▶ [Exercise description] Could you print the stretch of lines below from the one with "- Point and" through the one with "Find purple cube.", exactly as they stand and without any pictures?
▽
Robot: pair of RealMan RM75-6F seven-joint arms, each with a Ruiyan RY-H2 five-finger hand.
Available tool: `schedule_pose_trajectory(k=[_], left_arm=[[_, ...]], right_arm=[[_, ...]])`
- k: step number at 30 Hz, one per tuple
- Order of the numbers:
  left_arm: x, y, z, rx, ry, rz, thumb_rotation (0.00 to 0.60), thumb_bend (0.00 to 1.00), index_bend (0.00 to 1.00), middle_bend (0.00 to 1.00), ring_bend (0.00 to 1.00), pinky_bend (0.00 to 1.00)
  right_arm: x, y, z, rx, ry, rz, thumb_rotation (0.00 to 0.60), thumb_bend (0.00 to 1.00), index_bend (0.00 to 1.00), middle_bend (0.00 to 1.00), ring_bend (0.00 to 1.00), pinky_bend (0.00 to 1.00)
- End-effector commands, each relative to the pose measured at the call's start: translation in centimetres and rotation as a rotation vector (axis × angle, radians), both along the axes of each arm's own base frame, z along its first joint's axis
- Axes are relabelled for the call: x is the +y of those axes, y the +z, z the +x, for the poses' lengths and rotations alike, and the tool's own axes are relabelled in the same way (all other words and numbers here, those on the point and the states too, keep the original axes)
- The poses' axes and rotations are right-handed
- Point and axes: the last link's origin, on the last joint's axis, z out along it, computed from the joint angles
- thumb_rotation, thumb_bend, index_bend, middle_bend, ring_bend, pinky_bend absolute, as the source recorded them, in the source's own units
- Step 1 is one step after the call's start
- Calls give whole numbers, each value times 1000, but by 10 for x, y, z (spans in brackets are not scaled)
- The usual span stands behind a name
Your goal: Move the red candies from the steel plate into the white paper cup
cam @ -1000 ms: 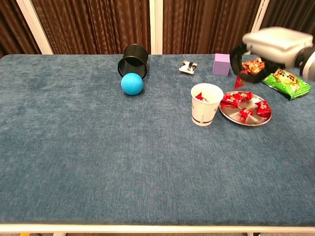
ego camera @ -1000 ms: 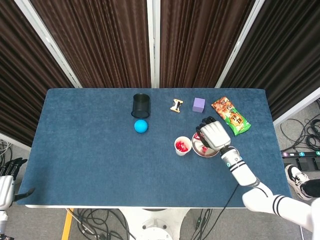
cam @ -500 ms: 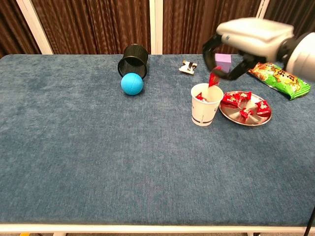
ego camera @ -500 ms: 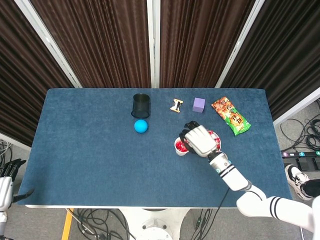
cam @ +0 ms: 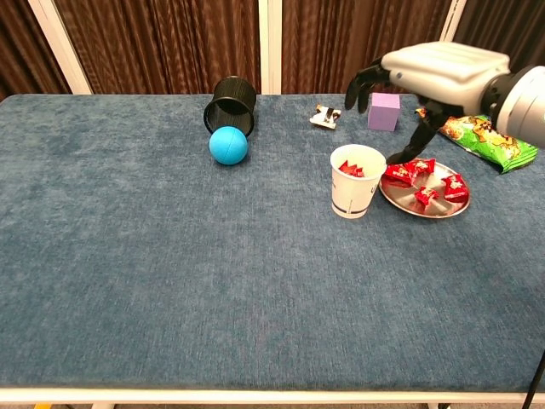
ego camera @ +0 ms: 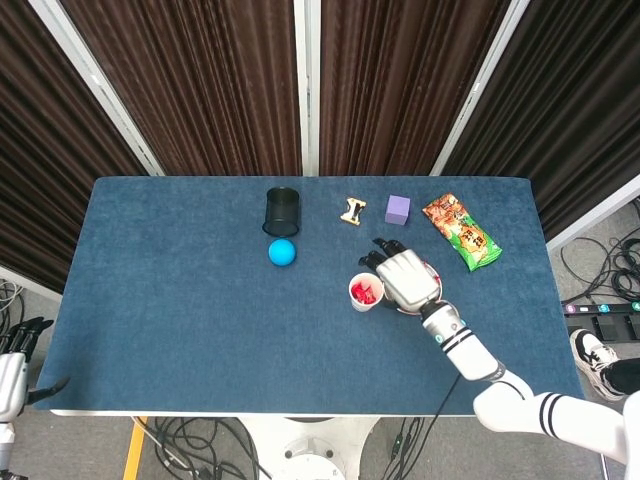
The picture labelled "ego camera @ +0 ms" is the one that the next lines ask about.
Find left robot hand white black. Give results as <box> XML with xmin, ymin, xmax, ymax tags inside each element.
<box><xmin>0</xmin><ymin>317</ymin><xmax>71</xmax><ymax>422</ymax></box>

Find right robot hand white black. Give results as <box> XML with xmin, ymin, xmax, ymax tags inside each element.
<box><xmin>357</xmin><ymin>236</ymin><xmax>441</xmax><ymax>316</ymax></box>

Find white paper cup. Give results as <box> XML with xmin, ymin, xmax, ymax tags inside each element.
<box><xmin>348</xmin><ymin>272</ymin><xmax>386</xmax><ymax>313</ymax></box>

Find black mesh pen cup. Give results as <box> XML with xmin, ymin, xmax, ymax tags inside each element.
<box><xmin>261</xmin><ymin>186</ymin><xmax>304</xmax><ymax>237</ymax></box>

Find round metal plate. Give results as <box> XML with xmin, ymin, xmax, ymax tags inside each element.
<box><xmin>394</xmin><ymin>259</ymin><xmax>446</xmax><ymax>318</ymax></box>

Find purple cube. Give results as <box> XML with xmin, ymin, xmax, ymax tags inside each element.
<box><xmin>384</xmin><ymin>194</ymin><xmax>412</xmax><ymax>225</ymax></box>

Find orange green snack bag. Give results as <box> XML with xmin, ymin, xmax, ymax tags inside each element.
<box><xmin>422</xmin><ymin>193</ymin><xmax>503</xmax><ymax>273</ymax></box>

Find blue ball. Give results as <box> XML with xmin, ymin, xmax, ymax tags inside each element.
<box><xmin>267</xmin><ymin>238</ymin><xmax>298</xmax><ymax>268</ymax></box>

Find yellow floor tape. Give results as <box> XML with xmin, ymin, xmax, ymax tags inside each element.
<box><xmin>122</xmin><ymin>415</ymin><xmax>149</xmax><ymax>480</ymax></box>

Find brown pleated curtain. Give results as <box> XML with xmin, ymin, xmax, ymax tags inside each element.
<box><xmin>59</xmin><ymin>0</ymin><xmax>304</xmax><ymax>176</ymax></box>
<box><xmin>442</xmin><ymin>0</ymin><xmax>640</xmax><ymax>241</ymax></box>
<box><xmin>319</xmin><ymin>0</ymin><xmax>511</xmax><ymax>177</ymax></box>
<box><xmin>0</xmin><ymin>0</ymin><xmax>151</xmax><ymax>296</ymax></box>

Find blue fabric table mat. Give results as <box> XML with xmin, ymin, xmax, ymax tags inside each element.
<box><xmin>30</xmin><ymin>174</ymin><xmax>588</xmax><ymax>415</ymax></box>

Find white black sneaker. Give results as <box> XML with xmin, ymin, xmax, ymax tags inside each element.
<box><xmin>569</xmin><ymin>328</ymin><xmax>622</xmax><ymax>402</ymax></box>

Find black foot pedals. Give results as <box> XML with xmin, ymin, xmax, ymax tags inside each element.
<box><xmin>589</xmin><ymin>313</ymin><xmax>640</xmax><ymax>343</ymax></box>

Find black trouser leg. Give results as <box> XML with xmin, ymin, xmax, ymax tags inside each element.
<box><xmin>599</xmin><ymin>357</ymin><xmax>640</xmax><ymax>399</ymax></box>

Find grey floor cables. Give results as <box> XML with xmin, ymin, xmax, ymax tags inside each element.
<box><xmin>0</xmin><ymin>279</ymin><xmax>21</xmax><ymax>326</ymax></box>

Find white partition frame rail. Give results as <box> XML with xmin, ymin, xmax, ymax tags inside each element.
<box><xmin>546</xmin><ymin>172</ymin><xmax>640</xmax><ymax>254</ymax></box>
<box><xmin>0</xmin><ymin>264</ymin><xmax>64</xmax><ymax>305</ymax></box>

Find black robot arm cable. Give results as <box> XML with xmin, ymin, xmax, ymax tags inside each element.
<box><xmin>434</xmin><ymin>377</ymin><xmax>464</xmax><ymax>417</ymax></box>

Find black cable green connector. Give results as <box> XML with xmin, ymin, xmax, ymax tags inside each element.
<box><xmin>388</xmin><ymin>417</ymin><xmax>426</xmax><ymax>480</ymax></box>

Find white partition frame post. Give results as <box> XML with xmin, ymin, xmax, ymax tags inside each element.
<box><xmin>430</xmin><ymin>0</ymin><xmax>531</xmax><ymax>176</ymax></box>
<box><xmin>293</xmin><ymin>0</ymin><xmax>322</xmax><ymax>177</ymax></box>
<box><xmin>27</xmin><ymin>0</ymin><xmax>165</xmax><ymax>176</ymax></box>

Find black floor cable bundle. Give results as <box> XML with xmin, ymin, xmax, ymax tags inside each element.
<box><xmin>130</xmin><ymin>415</ymin><xmax>274</xmax><ymax>480</ymax></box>
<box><xmin>559</xmin><ymin>197</ymin><xmax>640</xmax><ymax>301</ymax></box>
△
▶ [Answer area]
- Point and axes: the last link's origin, on the last joint's axis, z out along it, computed from the joint angles
- thumb_rotation, thumb_bend, index_bend, middle_bend, ring_bend, pinky_bend absolute, as the source recorded them, in the source's own units
- Step 1 is one step after the call's start
- Calls give whole numbers, each value times 1000, but by 10 for x, y, z (spans in brackets are not scaled)
- The usual span stands behind a name
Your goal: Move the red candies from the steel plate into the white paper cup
cam @ -1000 ms: 
ego camera @ -1000 ms: 
cam @ -500 ms: 
ego camera @ -500 ms: 
cam @ +0 ms: 
ego camera @ +0 ms: 
The picture labelled "ego camera @ +0 ms" is the one that the next lines ask about.
Find left robot hand white black. Give results as <box> XML with xmin, ymin, xmax, ymax tags inside each element.
<box><xmin>0</xmin><ymin>317</ymin><xmax>71</xmax><ymax>422</ymax></box>

Find right robot hand white black. Give results as <box> XML with xmin, ymin, xmax, ymax tags inside each element.
<box><xmin>357</xmin><ymin>236</ymin><xmax>441</xmax><ymax>316</ymax></box>

Find white paper cup. Give results as <box> XML with xmin, ymin, xmax, ymax tags inside each element.
<box><xmin>348</xmin><ymin>272</ymin><xmax>386</xmax><ymax>313</ymax></box>

Find black mesh pen cup. Give results as <box> XML with xmin, ymin, xmax, ymax tags inside each element.
<box><xmin>261</xmin><ymin>186</ymin><xmax>304</xmax><ymax>237</ymax></box>

Find round metal plate. Give results as <box> XML with xmin, ymin, xmax, ymax tags inside each element.
<box><xmin>394</xmin><ymin>259</ymin><xmax>446</xmax><ymax>318</ymax></box>

Find purple cube. Give results as <box> XML with xmin, ymin, xmax, ymax tags inside each element.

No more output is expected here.